Items excluded from base earnings in the second quarter of 2012 totaled $8.3 million, after tax, or $.08 per diluted share. This included restructuring expenses and asset impairment stemming from previously announced plant closures and manufacturing rationalization efforts in Germany, Canada and the United States. Excluded from base earnings in the second quarter of 2011 were after-tax restructuring and other charges totaling $7.4 million, or $.08 per diluted share, largely attributable to the disposition of the Company's Brazilian plastics operations and closure of a Canadian flexible packaging operation. Additional information about base earnings and base earnings per diluted share, along with a reconciliation to the most closely applicable GAAP financial measures, is provided later in this release.
Net sales for the second quarter were $1.20 billion, compared with $1.13 billion in the same period in 2011. This 7 percent increase was due to sales from acquisitions of $124 million, almost all of which is related to Tegrant, and higher selling prices, partially offset by lower volume/mix and a $41 million negative impact from foreign currency translation.
Gross profits were $217 million in the second quarter of 2012, compared with $191 million in the same period in 2011. Gross profit as a percent of sales was 18.0 percent, compared with 16.9 percent in the same period in 2011. The improvement in gross profits was due to productivity improvements and a positive price/cost relationship, partially offset by lower volumes, a negative shift in the mix of business and higher labor and other costs. The Company's selling, general and administrative (SG&A) expenses increased 19 percent year over year in the quarter, primarily due to added costs from the acquired Tegrant businesses. SG&A expenses were 9.9 percent of net sales in the 2012 period, compared with 8.8 percent in 2011.
Cash generated from operations in the second quarter was $42.9 million, compared with $45.9 million in the same period in 2011. Capital expenditures net of proceeds and cash dividends were $54.9 million and $30.2 million, respectively, during the second quarter of 2012, compared with $34.0 million and $28.9 million, respectively, during the same period in 2011.

Year-to-date Results
For the first six months of 2012, net sales increased 8 percent to $2.41 billion, compared with $2.25 billion in the first half of 2011. Net income attributable to Sonoco for the first six months of 2012 was $94.4 million, or $.92 per diluted share, compared with $110.8 million, or $1.08 per diluted share, in the first half of 2011. Earnings in the first half of 2012 were negatively impacted by after-tax restructuring and other charges of $19.1 million, or $.19 per diluted share, compared with $8.5 million, or $.09 per diluted share, in the same period in 2011.
Base earnings for the first half of 2012 were $113.5 million, compared with $119.3 million in the same period in 2011. This 5 percent year-over-year decline in base earnings stemmed from lower volume, a negative mix of business and higher pension, labor and other expenses.

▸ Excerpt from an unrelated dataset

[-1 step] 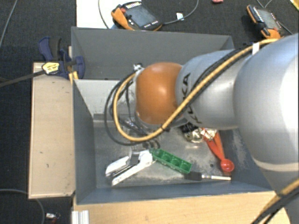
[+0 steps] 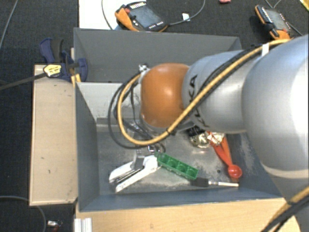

These negative factors were partially offset by productivity improvements, acquisitions and a positive price/cost relationship.
Gross profit increased 12.5 percent year over year to $433.4 million, compared with $385.3 million in 2011. Gross profit as a percent of sales increased in the first half of 2012 to 17.9 percent, compared to 17.2 percent in 2011.
For the first six months of 2012, cash generated from operations was $144.4 million, compared with $32.1 million in the same period in 2011. The first half cash flow reflects pension and postretirement benefit plan contributions of $58.9 million, compared with $110.5 million in the first half of 2011. Cash flow from operations also improved during the first half of 2012 due to less management incentives paid in comparison to last year. Capital expenditures and cash dividends were $102.0 million and $59.3 million, respectively, during the first half of the year, compared with $70.5 million and $57.0 million, respectively, for the same period in 2011.
At the end of the first half of 2012, total debt was approximately $1.32 billion, a $32.0 million increase from the Company's year-end total debt of $1.29 billion. The Company's debt-to-total capital ratio was 47.4 percent, which is unchanged from year end 2011. Cash and cash equivalents as of the end of the first half of 2012 was $196 million, compared with $176 million at the end of the year.

Corporate
Net interest expense for the second quarter of 2012 increased to $15.3 million, compared with $8.2 million during the same period in 2011. The increase was due to higher debt levels as a result of the acquisition of Tegrant. The effective tax rate for the second quarter of 2012 was 35.3 percent, compared with 32.1 percent for the same period in 2011. The effective tax rate on base earnings was 32.8 percent and 31.9 percent in the second quarters of 2012 and 2011, respectively.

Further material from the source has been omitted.